The Kingsmen become involved when Moore's character, Poppy, blows up their headquarters in London and elsewhere. The only Kingsmen left are Eggsy (played once again by Taron Egerton) and Merlin (played again by Mark Strong). A clue leads them to a whiskey distillery in Kentucky, where they discover a "cousin" organization called The Statesmen. They meet a group of very erstwhile American agents, including leader Champ (played by Jeff Bridges), Tequila (played by Channing Tatum), and Whiskey (played by Pedro Pascal), whom they enlist in the battle against Moore's drug empire known as The Golden Circle. The Statesman's version of Merlin is Ginger (played by Halle Berry). An added interesting twist, Poppy has enlisted the help of Charlie (played by Edward Holcroft), one of the Kingsmen enlistees who didn't make it in the last movie. Colin Firth returns as Harry, rescued and resuscitated by The Statesmen but not knowing who he was.

For every Kingsmen British skill and tool, there is a Statesmen American equivalent in this movie, making for an entertaining match up as the story plays out. Umbrellas and suitcases give way to whips and lassos, stylish bowlers give way to Stetsons, broughams give way to cowboy boots, and on and on. But what they all have in common is their flair for quick action and well honed technique. From the beginning to end of the film, there is action. And just for added fun, Elton John gets to throw in a high-air karate kick during a rescue-scene sequence at Poppy's Cambodian lair.

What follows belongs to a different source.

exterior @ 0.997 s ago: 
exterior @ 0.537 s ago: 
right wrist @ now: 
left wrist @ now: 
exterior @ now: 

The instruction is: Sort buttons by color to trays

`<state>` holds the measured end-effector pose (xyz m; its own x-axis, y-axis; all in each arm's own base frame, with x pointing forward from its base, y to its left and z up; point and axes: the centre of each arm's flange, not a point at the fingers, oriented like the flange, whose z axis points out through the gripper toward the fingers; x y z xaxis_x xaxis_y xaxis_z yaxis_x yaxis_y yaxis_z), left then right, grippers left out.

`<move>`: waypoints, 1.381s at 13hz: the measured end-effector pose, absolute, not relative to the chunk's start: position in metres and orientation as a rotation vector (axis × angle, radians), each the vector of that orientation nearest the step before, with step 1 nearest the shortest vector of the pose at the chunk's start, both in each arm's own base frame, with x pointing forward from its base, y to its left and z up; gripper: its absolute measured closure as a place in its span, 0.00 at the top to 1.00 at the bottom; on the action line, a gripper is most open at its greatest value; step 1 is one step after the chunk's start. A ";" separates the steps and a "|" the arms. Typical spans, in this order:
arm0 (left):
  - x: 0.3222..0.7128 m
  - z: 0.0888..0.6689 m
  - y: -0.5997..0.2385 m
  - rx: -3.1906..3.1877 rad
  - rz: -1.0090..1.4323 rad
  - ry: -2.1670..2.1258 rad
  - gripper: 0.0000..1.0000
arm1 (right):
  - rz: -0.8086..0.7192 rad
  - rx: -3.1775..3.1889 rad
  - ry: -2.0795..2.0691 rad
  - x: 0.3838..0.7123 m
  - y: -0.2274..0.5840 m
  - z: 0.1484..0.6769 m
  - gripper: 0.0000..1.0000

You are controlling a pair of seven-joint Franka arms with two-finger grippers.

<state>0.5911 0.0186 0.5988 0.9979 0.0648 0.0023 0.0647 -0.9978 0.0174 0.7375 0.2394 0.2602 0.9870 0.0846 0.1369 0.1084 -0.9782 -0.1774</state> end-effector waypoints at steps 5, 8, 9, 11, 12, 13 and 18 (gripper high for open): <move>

It's worth watching the movie just to see that!

So much imagination went into the making of this film. Not just the sets in London and surrounding countryside, but also making the Kentucky distillery look amazing. And then Poppy's lair is just out of this world incredible! Add to that the CGI for robotics and the special effects for the car chase scenes! Then the attention to detail for the fight scenes. For an examination of all that, make sure you get the Blue-Ray version, which includes an Extras section that lasts well over an hour -- there is so much there to see and absorb in that section alone!

My uptake for this film is, if you can take the more than occasional f-bomb throughout this film, and if you aren't squeamish about the explicit sexual scene during the music festival, see Kingsman: The Golden Circle. It's really quite brilliant, as the Brits like to say.